DIRECTIONS
Each line of the data must be copied exactly.

DATA BELOW
--- START ---

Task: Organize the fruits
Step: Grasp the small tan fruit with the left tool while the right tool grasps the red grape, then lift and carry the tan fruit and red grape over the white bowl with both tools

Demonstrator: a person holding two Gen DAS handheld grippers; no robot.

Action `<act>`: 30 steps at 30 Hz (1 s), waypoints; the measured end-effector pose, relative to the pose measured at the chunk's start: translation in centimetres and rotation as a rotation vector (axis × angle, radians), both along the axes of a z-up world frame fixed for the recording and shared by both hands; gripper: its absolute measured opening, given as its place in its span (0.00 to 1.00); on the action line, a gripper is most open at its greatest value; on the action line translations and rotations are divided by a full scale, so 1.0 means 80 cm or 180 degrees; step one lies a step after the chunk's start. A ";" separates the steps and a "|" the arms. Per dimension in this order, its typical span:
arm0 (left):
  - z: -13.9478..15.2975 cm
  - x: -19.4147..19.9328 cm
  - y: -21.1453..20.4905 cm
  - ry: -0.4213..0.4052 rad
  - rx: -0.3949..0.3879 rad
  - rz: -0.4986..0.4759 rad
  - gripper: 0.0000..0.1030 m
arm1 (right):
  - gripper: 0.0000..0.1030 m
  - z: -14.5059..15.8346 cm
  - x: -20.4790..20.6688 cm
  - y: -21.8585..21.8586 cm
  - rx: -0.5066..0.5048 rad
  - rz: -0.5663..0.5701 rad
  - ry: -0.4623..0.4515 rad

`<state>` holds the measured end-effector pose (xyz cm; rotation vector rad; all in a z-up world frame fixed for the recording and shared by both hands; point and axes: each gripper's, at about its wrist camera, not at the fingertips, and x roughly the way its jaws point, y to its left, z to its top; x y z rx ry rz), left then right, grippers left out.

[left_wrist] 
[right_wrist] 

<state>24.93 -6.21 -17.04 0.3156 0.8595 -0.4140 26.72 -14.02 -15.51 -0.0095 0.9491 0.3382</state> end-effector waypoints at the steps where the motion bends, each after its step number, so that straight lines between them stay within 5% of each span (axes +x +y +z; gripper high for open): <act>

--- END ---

FINAL ANSWER
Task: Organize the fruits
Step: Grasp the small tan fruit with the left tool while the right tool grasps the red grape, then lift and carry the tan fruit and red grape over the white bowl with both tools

Demonstrator: a person holding two Gen DAS handheld grippers; no robot.

Action `<act>`: 30 steps at 30 Hz (1 s), waypoints; the measured end-effector pose, relative to the pose measured at the chunk's start: translation in centimetres and rotation as a rotation vector (axis × angle, radians), both along the axes of a z-up world frame fixed for the recording and shared by both hands; gripper: its absolute measured opening, given as its place in its span (0.00 to 1.00); on the action line, a gripper is most open at its greatest value; on the action line translations and rotations are divided by a full scale, so 1.0 means 80 cm or 180 degrees; step one lies a step after the chunk's start. A ";" separates the steps and a "|" the arms. Per dimension in this order, its typical span:
arm0 (left):
  - z: -13.9478..15.2975 cm
  - x: -19.4147..19.9328 cm
  - y: -21.1453..20.4905 cm
  - ry: -0.4213..0.4052 rad
  - rx: -0.3949..0.3879 rad
  - rz: -0.4986..0.4759 rad
  - gripper: 0.0000..0.1030 m
arm1 (right):
  - gripper: 0.0000..0.1030 m
  - z: -14.5059..15.8346 cm
  - x: -20.4790..20.6688 cm
  - y: -21.8585..21.8586 cm
  - rx: -0.5066..0.5048 rad
  - rz: -0.5663..0.5701 rad
  - ry: -0.4623..0.4515 rad

`<state>` holds the measured end-effector pose (xyz cm; rotation vector rad; all in a z-up world frame fixed for the recording and shared by both hands; point and axes: each gripper's, at about its wrist camera, not at the fingertips, and x roughly the way its jaws point, y to its left, z to its top; x y z rx ry rz), left then right, grippers left out.

[left_wrist] 
[right_wrist] 

<state>24.93 -6.21 -17.04 0.3156 0.8595 -0.4140 26.72 -14.02 -15.51 -0.0095 0.9491 0.3382</state> end-effector waypoints at the steps where the motion bends, each after its step number, so that straight lines between them stay within 5% of each span (axes +x +y +z; gripper high for open): <act>

Nothing else is needed to complete the answer.